(Collected data entries)
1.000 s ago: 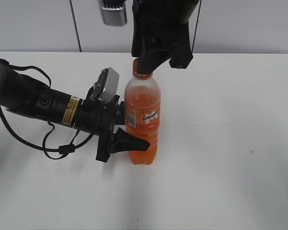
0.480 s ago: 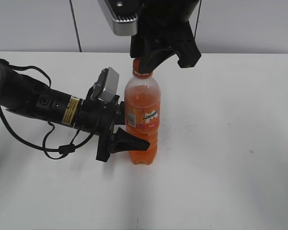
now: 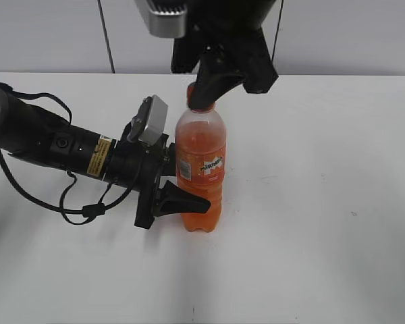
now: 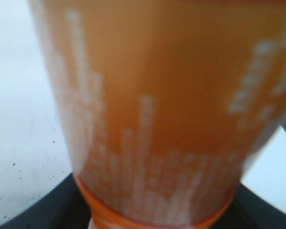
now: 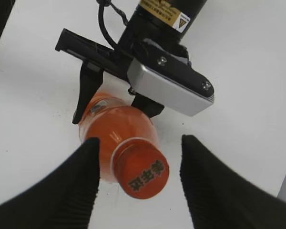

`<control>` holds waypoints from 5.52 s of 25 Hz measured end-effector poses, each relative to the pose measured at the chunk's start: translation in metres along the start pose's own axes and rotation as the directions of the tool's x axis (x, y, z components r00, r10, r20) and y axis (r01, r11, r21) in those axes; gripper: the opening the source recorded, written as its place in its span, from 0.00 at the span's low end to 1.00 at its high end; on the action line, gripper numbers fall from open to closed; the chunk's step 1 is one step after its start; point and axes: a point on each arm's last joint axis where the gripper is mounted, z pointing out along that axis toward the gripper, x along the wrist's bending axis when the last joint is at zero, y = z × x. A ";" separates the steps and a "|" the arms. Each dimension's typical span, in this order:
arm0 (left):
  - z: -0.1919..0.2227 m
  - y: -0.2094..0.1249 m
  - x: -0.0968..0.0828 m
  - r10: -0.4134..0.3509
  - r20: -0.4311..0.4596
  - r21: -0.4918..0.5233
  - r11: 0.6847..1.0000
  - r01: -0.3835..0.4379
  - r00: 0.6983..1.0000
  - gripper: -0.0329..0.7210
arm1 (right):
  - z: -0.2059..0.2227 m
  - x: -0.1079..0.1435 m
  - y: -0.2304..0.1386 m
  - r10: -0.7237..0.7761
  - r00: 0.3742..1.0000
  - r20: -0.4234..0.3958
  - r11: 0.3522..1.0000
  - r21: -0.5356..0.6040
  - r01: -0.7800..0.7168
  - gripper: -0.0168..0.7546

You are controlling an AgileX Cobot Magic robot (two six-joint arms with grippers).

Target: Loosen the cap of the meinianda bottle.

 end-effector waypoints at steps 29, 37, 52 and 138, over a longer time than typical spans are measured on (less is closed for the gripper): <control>0.000 0.000 0.000 0.001 0.000 -0.001 1.000 -0.001 1.000 0.58 | -0.002 0.000 -0.005 0.977 0.202 0.063 0.202 -0.002 -0.979 0.58; 0.000 0.000 0.000 0.002 0.000 -0.001 1.000 -0.002 1.000 0.58 | 0.012 -0.002 -0.008 0.978 0.197 0.063 0.196 0.030 -0.980 0.57; 0.000 0.000 0.000 0.002 0.000 -0.001 1.000 -0.002 1.000 0.58 | 0.012 -0.002 -0.008 0.925 0.377 0.053 0.375 0.041 -0.926 0.38; 0.000 0.000 -0.001 0.009 0.014 0.001 1.000 -0.009 1.000 0.58 | 0.008 -0.001 -0.006 0.989 0.141 0.038 0.140 0.026 -0.990 0.60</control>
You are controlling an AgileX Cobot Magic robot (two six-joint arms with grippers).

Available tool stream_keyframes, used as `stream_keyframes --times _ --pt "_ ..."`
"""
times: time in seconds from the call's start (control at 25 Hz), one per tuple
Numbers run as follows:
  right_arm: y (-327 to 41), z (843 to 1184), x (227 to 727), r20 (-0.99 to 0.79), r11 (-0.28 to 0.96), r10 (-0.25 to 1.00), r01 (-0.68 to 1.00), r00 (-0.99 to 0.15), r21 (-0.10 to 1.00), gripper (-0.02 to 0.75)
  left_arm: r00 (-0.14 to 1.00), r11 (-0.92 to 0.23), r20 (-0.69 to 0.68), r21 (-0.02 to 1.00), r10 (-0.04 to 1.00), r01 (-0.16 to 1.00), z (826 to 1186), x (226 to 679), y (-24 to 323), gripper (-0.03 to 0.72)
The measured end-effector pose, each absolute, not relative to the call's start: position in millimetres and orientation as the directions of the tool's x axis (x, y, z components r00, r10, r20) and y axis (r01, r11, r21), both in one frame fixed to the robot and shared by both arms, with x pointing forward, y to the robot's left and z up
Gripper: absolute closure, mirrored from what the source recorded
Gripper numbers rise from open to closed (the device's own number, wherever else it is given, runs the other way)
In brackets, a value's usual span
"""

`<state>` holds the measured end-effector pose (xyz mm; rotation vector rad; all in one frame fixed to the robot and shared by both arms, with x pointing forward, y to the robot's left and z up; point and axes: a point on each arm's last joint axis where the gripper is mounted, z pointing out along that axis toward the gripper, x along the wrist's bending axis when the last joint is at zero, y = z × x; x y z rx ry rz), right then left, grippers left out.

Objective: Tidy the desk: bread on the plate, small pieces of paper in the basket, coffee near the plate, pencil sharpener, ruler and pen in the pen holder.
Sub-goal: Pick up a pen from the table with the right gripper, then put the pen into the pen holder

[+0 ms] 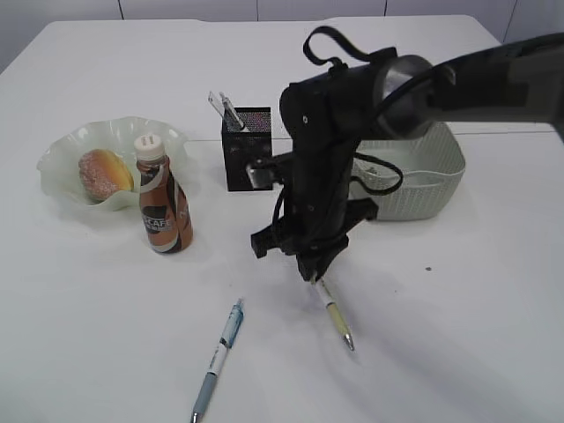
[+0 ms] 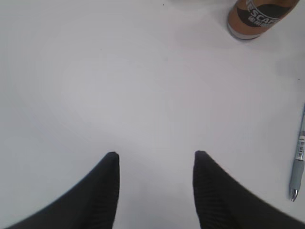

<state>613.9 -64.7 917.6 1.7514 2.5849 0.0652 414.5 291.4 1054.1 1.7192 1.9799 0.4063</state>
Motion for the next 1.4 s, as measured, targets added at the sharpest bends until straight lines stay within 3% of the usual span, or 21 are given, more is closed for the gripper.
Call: stream_keyframes --times 0.2,0.56,0.96,1.4 --pt "-72.0 963.1 622.2 0.076 0.328 0.935 0.925 -0.347 0.195 0.641 -0.093 0.165 -0.163 0.519 0.982 0.839 1054.1 414.5 291.4 0.318" --pt "-105.8 1038.0 667.3 0.210 0.124 0.941 0.848 -0.265 0.515 0.641 -0.093 0.165 -0.163 0.516 0.982 0.840 1053.9 414.2 291.3 0.318" --pt "-112.0 1065.7 698.6 0.297 -0.069 0.916 0.622 -0.271 0.780 0.643 -0.093 0.165 -0.163 0.516 0.982 0.840 1053.9 414.2 291.3 0.318" --pt "-109.3 1057.1 723.9 0.316 -0.186 0.910 0.416 -0.269 0.890 0.644 -0.093 0.165 -0.163 0.516 0.982 0.840 1053.9 414.2 291.3 0.318"
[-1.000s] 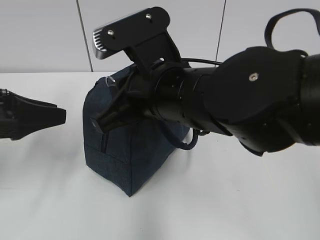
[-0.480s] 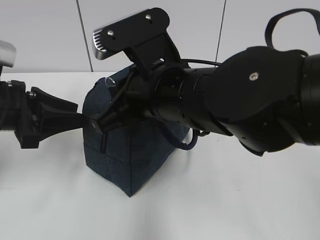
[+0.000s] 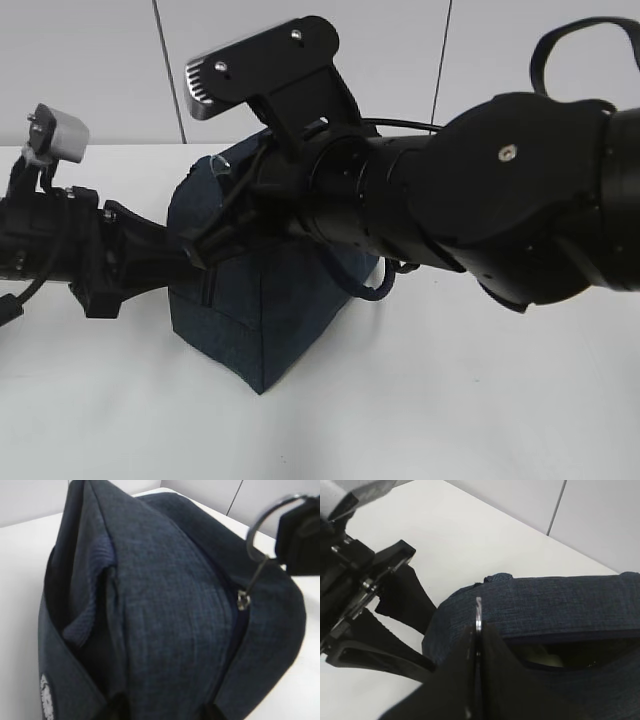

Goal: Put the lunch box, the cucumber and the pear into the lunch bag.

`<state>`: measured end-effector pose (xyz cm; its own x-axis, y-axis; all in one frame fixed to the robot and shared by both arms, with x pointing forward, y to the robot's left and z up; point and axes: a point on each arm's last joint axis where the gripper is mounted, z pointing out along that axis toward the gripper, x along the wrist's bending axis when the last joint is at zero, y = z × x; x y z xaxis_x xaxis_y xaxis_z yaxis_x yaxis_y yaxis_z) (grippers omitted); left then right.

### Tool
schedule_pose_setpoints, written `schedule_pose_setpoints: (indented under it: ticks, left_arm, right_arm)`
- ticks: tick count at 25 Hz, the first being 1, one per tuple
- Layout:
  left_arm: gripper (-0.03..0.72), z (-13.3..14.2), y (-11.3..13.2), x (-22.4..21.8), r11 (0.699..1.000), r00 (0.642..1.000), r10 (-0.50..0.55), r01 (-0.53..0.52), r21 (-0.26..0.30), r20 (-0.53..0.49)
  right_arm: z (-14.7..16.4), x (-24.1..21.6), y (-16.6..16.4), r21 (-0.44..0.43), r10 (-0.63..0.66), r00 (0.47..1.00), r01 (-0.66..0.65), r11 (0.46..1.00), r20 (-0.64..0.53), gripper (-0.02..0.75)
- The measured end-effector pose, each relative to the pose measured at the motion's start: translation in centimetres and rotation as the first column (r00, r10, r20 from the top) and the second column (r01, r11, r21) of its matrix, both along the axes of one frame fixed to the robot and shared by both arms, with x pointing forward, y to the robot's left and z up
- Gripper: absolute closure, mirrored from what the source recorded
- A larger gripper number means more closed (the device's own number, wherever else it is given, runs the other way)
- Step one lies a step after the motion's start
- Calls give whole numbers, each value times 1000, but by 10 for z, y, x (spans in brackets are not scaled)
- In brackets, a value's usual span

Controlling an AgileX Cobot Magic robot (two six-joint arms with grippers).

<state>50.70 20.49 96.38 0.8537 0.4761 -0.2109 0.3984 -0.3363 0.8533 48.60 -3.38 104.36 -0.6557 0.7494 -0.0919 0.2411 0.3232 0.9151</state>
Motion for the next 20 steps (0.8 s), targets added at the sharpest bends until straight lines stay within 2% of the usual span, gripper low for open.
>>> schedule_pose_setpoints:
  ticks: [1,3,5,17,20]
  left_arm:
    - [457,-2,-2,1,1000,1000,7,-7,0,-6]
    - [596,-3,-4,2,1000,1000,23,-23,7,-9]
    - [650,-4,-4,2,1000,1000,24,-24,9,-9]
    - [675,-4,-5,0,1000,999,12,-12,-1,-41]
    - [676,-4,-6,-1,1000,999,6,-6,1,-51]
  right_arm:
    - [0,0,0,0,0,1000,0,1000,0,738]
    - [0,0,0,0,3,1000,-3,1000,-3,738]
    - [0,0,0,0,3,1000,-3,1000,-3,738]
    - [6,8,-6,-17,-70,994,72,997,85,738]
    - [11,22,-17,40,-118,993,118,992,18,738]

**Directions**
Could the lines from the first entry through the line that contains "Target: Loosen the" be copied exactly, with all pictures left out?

**Solution for this exercise**
1.000 s ago: 
0.480 s ago: 
now: 
now: 
now: 

`<control>` holds waypoints from 5.52 s of 25 Hz measured end-effector poses, each relative to the pose measured at the chunk's start: translation in metres along the start pose's own axes and rotation as the directions of the tool's x axis (x, y, z components r00, r10, r20) and y axis (r01, r11, r21) in those axes; gripper: the opening the source recorded, written as its place in its span, from 0.00 at the span's low end to 1.00 at its high end; on the action line, gripper numbers fall from open to closed; the chunk's step 1 is one step after its start; point and axes: a point on each arm's last joint axis where the gripper is mounted, z pointing out along that axis toward the gripper, x along the wrist's bending axis when the last joint is at zero, y = z × x. A ";" separates the steps and a "|" the arms. Each dimension's typical span, in this order:
arm0 (left):
  - z: -0.1919..0.2227 m
  - y: -0.2094..0.1249 m
  - x: -0.0968..0.0828 m
  - r10: -0.4134..0.3509
  - r20: -0.4311..0.4596
  - r21: -0.4918..0.5233
  - r11: 0.6847..1.0000
  - r01: -0.3835..0.4379
  - r00: 0.6983..1.0000
  - gripper: -0.0329..0.7210
arm1 (right):
  - z: -0.2059..0.2227 m
  - x: -0.1079..0.1435 m
  - y: -0.2304..0.1386 m
  - r10: -0.7237..0.7761
  - r00: 0.3742..1.0000
  - r20: -0.4234..0.3958
  - r11: 0.3522..1.0000
  - r21: -0.5356..0.6040
  - r01: -0.7800..0.7168
  - gripper: -0.0168..0.7546

You are controlling an AgileX Cobot Magic robot (two six-joint arms with grippers).

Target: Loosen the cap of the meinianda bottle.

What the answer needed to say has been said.